• PROBLEM
Repeat every line of the data exactly; no picture belongs in the copy.
━━ EXERCISE DATA ━━
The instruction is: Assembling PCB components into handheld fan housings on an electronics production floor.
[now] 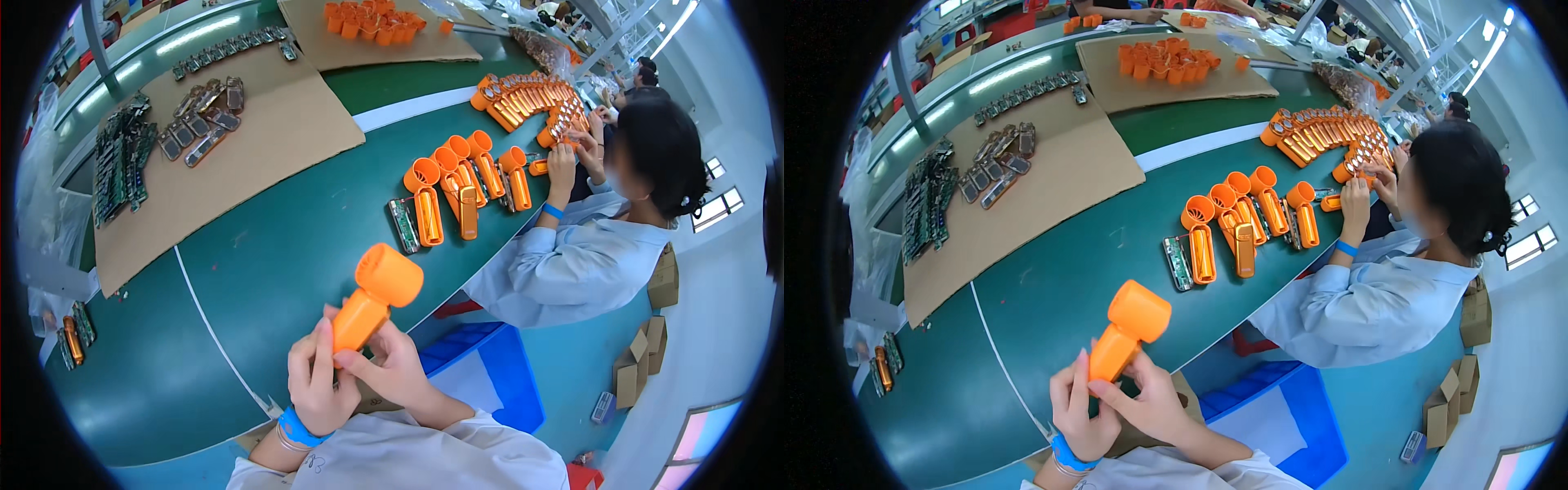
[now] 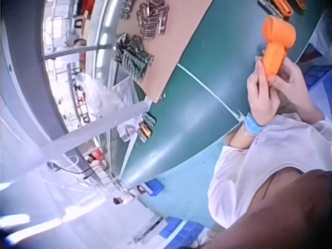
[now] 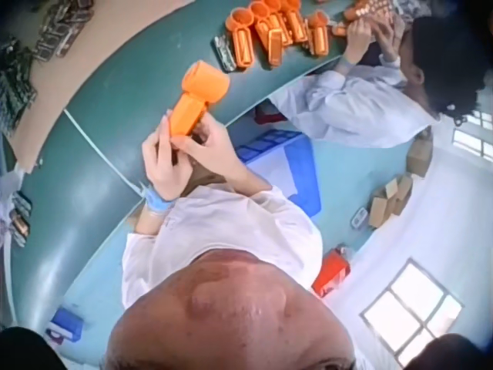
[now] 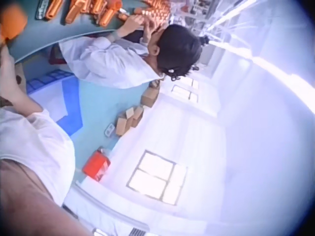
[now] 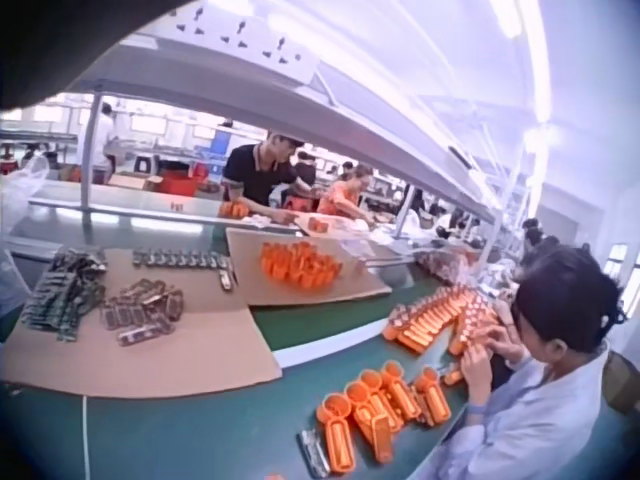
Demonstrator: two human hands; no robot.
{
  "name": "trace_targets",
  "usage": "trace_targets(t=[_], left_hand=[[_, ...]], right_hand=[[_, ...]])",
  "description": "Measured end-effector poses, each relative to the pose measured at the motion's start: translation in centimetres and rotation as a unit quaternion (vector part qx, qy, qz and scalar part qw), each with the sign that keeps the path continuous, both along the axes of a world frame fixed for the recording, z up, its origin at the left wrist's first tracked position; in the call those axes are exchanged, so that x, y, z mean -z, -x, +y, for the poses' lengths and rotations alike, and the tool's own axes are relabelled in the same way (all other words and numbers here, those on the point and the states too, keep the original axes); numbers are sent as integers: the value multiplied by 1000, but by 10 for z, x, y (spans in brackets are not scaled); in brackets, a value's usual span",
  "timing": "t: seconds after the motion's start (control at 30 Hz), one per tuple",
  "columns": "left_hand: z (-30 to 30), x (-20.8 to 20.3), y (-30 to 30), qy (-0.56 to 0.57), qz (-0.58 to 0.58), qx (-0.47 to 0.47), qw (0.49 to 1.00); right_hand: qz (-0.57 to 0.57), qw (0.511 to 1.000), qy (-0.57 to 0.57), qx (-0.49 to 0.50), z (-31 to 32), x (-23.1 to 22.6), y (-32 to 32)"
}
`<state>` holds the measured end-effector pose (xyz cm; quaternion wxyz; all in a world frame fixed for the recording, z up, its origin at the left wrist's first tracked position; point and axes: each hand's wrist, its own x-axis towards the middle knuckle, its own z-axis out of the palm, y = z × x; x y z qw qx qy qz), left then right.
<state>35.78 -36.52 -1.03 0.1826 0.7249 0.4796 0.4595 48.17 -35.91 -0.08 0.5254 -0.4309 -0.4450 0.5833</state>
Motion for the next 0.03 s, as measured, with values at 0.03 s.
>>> trace_targets(t=[0.03], left_hand=[[3, 6, 0, -13, 1, 8, 1000]], right_hand=[[39, 999, 28, -23, 0, 3, -2]])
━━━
• SOLUTION FOR THIS TASK
The instruction is: Assembling PCB components into handheld fan housings on an electronics production floor.
[now] 
[now] 
[now] 
[now] 
[now] 
Demonstrator: two human hands; no robot.
{
  "name": "trace_targets",
  "usage": "trace_targets(t=[_], left_hand=[[_, ...]], right_hand=[[_, ...]])",
  "description": "Measured end-effector poses, each relative to the pose measured at the motion's start: translation in centimetres and rotation as a unit quaternion (vector part qx, qy, qz and scalar part qw), each with the sign that keeps the path continuous, both along the axes of a world frame fixed for the recording, z up, its origin at the left wrist's first tracked position; in the call those axes are exchanged, so that x, y, z mean -z, -x, +y, for the poses' lengths and rotations alike, and the tool's own axes are relabelled in the same way (all other words and numbers here, those on the point and the states too, keep the original axes); numbers are sent as integers: the value multiplied by 1000, but by 10 for z, x, y (spans in brackets are not scaled); in brackets, a value's usual span",
  "timing": "t: seconds after the motion's start (control at 30 Hz), one per tuple",
  "columns": "left_hand: z (-30 to 30), x (-20.8 to 20.3), y (-30 to 30), qy (-0.56 to 0.57), qz (-0.58 to 0.58), qx (-0.47 to 0.47), qw (0.49 to 1.00); right_hand: qz (-0.57 to 0.57), qw (0.511 to 1.000), qy (-0.57 to 0.57), qx (-0.49 to 0.50), z (-31 to 32), x (-23.1 to 22.6), y (-32 to 32)"
}
`<state>` holds the measured end-effector pose (xyz cm; quaternion wxyz; all in a world frame fixed for the recording, z up, its origin at the left wrist's first tracked position; point and axes: each hand's wrist, its own x-axis towards the middle knuckle, its own z-axis out of the palm, y = z × x; x y z qw qx qy qz), left then right.
<state>35.78 -36.52 -1.03 0.1826 0.7249 0.4796 0.4595 48.17 -35.91 -0.08 0.5254 -0.4309 -0.4450 0.5833</state>
Motion for the next 0.03 s, as measured, with values at 0.03 s.
>>> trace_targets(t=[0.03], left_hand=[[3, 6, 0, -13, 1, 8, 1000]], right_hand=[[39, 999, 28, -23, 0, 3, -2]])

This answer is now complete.